Anti-oxidant gene therapy by NF kappa B decoy oligodeoxynucleotide.

Oxidative stress to cardiovascular cells induced by an interaction of multiple cytokines and adhesion molecules has been postulated to be responsible for cardiovascular disease. Since nuclear factor-kappaB (NFkappaB) also plays a pivotal role in the coordinated transactivation of cytokine and adhesion molecule genes, we utilized oligodeoxynucleotides (ODNs) as "decoy" cis-elements that block the binding of nuclear factors to promoter regions of targeted genes, resulting in the inhibition of gene transactivation. Indeed, transfection of NFkappaB decoy ODNs into coronary artery effectively prevented transactivation of essential cytokine and adhesion molecule protein expression, and thereby protected the myocardium from infarction. Transfection of NFkappaB decoy ODNs into balloon-injured carotid artery or porcine coronary artery markedly reduced neointimal formation. Thus, a clinical trial using NFkappaB decoy ODNs to treat restenosis was started in 2002. Recently, the therapeutic target utilizing NFkappaB decoy has been expanded to glomerulonephritis, rheumatoid arthritis, atopic dermatitis and osteoporosis.
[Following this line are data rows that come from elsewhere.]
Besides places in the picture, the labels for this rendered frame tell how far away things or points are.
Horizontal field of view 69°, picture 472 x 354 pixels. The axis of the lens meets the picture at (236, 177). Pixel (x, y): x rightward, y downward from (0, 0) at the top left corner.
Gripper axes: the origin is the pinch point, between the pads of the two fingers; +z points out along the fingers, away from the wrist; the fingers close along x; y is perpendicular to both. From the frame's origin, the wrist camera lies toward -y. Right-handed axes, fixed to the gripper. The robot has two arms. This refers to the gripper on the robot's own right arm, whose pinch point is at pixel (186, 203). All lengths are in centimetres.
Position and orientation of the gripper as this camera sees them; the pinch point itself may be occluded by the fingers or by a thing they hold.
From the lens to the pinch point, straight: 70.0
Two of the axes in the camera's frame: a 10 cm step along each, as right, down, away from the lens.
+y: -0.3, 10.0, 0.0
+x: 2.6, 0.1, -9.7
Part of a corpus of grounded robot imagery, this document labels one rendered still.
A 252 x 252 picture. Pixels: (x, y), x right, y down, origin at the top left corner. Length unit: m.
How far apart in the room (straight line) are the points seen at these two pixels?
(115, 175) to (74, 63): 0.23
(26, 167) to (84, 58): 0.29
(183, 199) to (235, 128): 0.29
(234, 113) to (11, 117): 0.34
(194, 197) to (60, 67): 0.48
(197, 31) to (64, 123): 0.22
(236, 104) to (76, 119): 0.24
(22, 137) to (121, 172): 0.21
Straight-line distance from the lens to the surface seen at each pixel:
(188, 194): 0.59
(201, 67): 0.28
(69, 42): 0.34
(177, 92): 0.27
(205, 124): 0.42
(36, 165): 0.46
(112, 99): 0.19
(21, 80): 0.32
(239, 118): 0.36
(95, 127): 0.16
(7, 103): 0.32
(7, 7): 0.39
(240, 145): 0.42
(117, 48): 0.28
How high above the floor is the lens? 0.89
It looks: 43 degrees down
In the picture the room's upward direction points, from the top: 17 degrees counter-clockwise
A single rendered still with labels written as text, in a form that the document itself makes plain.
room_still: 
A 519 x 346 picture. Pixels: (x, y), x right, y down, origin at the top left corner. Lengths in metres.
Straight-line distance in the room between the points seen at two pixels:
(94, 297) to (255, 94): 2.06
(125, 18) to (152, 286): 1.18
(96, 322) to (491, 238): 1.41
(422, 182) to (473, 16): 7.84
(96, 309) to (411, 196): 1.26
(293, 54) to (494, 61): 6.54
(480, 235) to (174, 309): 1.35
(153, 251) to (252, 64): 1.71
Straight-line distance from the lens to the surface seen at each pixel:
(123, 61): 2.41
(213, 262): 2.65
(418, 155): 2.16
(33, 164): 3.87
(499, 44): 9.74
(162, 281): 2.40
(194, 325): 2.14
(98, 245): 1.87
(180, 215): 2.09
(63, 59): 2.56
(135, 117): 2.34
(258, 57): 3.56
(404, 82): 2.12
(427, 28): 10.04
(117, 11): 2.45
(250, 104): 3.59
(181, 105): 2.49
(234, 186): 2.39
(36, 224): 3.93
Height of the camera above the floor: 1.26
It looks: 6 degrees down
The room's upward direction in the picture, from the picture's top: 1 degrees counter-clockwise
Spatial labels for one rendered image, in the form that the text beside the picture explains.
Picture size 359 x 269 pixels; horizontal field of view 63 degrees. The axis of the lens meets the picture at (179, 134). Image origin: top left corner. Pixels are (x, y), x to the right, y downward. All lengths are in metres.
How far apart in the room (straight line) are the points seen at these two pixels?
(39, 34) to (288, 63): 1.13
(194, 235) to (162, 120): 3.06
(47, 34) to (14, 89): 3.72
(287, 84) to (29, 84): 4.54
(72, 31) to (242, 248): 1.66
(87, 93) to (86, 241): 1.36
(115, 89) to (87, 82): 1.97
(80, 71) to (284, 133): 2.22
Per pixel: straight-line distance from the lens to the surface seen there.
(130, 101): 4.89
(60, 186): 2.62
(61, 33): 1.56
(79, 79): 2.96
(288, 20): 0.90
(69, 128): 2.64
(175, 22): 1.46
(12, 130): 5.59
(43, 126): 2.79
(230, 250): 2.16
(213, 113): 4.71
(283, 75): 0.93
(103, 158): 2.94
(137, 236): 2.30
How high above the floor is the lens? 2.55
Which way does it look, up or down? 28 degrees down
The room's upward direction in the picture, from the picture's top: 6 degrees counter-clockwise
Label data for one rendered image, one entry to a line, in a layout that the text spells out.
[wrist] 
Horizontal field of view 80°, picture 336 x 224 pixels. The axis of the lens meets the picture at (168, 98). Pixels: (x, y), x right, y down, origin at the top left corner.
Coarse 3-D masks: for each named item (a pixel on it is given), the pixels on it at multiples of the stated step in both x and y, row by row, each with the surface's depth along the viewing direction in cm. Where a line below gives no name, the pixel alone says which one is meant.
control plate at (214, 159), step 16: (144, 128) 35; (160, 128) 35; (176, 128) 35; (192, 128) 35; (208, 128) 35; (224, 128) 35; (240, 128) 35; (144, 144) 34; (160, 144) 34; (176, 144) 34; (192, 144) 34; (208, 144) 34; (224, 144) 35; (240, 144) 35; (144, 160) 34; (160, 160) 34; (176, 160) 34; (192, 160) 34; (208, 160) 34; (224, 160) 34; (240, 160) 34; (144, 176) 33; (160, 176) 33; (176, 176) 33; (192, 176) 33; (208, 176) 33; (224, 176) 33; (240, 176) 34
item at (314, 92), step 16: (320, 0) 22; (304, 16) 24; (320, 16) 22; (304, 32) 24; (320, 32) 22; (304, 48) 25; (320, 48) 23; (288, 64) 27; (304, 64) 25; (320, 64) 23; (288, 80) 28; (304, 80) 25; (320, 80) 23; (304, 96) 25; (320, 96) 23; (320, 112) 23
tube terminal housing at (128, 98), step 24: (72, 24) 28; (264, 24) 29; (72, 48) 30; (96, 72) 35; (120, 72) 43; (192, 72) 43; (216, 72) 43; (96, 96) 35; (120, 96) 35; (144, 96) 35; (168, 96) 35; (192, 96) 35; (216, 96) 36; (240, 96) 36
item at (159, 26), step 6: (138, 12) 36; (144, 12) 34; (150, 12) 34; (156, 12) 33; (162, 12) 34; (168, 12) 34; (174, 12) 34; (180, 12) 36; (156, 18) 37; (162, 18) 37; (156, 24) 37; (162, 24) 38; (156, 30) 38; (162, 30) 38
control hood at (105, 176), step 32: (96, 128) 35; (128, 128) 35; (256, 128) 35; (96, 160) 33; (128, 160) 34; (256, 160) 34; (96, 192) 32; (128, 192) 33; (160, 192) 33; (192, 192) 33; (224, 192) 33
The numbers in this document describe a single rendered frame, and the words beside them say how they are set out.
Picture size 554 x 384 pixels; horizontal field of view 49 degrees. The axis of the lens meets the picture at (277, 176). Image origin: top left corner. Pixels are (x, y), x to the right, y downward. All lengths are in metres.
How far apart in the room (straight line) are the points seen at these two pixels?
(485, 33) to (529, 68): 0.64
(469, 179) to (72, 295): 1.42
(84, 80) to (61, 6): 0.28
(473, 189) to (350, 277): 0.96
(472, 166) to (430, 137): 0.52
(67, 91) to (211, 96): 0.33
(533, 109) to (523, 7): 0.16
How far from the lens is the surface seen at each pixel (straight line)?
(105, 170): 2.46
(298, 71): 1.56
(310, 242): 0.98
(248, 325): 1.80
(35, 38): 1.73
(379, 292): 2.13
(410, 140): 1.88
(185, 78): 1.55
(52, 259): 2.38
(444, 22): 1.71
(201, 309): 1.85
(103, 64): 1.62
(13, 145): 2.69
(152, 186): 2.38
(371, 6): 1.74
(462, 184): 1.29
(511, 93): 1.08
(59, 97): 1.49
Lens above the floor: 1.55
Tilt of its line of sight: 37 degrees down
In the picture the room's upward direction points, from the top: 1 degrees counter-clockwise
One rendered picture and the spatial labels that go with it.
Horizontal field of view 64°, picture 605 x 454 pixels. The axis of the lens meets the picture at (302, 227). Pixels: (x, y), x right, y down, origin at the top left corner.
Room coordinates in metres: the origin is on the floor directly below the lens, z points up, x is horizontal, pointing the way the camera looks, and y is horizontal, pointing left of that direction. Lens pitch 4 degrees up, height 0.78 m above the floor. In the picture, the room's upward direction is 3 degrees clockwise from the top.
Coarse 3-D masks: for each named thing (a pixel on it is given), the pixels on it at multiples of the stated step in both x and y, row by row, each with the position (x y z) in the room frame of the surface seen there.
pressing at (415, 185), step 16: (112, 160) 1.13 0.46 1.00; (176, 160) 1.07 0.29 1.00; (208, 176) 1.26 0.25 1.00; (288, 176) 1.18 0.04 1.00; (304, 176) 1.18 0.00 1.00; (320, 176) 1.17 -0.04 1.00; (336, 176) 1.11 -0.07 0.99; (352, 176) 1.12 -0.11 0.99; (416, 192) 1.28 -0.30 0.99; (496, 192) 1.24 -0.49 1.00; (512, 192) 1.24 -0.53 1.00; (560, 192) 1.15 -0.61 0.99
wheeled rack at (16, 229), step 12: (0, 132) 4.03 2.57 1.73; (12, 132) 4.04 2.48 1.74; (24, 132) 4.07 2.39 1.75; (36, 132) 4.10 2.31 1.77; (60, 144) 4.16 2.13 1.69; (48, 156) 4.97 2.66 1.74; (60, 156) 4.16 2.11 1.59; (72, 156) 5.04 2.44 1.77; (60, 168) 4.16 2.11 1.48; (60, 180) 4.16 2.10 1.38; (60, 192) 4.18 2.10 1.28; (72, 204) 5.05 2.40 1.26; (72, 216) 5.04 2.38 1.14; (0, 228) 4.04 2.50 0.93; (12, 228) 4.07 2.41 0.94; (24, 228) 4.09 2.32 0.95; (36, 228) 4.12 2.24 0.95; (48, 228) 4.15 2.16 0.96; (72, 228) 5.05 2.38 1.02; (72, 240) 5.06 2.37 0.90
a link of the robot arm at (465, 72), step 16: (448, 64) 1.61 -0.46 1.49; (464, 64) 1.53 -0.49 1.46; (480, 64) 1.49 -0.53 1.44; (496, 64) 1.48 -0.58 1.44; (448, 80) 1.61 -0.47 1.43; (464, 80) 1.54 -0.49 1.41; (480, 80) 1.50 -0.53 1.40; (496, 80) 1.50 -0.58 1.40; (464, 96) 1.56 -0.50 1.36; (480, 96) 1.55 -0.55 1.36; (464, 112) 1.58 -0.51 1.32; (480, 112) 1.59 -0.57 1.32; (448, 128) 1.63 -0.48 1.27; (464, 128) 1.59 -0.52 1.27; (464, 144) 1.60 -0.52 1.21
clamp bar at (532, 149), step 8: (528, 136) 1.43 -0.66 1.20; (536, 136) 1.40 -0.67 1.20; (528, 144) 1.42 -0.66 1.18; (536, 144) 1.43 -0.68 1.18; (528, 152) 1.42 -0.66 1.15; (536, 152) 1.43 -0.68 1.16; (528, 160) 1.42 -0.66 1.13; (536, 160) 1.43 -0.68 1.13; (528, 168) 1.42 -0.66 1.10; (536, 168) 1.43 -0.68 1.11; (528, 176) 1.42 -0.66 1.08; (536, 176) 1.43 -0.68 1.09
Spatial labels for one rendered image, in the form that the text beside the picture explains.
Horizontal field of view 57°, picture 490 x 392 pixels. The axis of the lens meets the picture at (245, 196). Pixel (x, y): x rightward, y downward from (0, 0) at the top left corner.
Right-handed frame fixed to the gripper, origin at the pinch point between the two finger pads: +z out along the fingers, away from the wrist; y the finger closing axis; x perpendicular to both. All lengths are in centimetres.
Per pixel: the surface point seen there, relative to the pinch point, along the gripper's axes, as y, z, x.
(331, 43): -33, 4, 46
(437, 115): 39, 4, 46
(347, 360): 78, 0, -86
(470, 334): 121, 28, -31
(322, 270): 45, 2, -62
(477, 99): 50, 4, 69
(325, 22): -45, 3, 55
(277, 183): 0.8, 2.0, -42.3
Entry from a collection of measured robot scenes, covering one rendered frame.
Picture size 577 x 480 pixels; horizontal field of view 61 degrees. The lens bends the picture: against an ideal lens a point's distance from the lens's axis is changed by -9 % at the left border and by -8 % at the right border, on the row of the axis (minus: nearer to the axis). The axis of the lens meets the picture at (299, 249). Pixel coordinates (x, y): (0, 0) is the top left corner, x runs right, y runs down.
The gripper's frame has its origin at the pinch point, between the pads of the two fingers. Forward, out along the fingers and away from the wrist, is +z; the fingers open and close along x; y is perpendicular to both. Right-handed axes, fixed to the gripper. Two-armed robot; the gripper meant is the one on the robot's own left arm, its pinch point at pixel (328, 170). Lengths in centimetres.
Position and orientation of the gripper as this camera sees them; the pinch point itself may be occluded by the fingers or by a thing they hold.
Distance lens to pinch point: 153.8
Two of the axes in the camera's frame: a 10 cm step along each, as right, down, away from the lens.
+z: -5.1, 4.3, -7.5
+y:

Moreover, the clinical trials to treat RA patients were initiated in 2003 and a Phase I/IIa human clinical trial using NFkappaB decoy ODNs to treat atopic dermatitis was initiated in December 2001. Topical application of NFkappaB decoy ODNs exhibited marked therapeutic effects on the facial skin condition of patients with atopic dermatitis. The covalently modified ODNs were developed by enzymatically ligating two identical molecules, thereby preventing their degradation by exonucleases. Indeed, the modified decoy ODNs possess increased nuclease resistance and are transported more efficiently into cells. Although there are still unresolved issues, decoy ODN drugs should become a reality.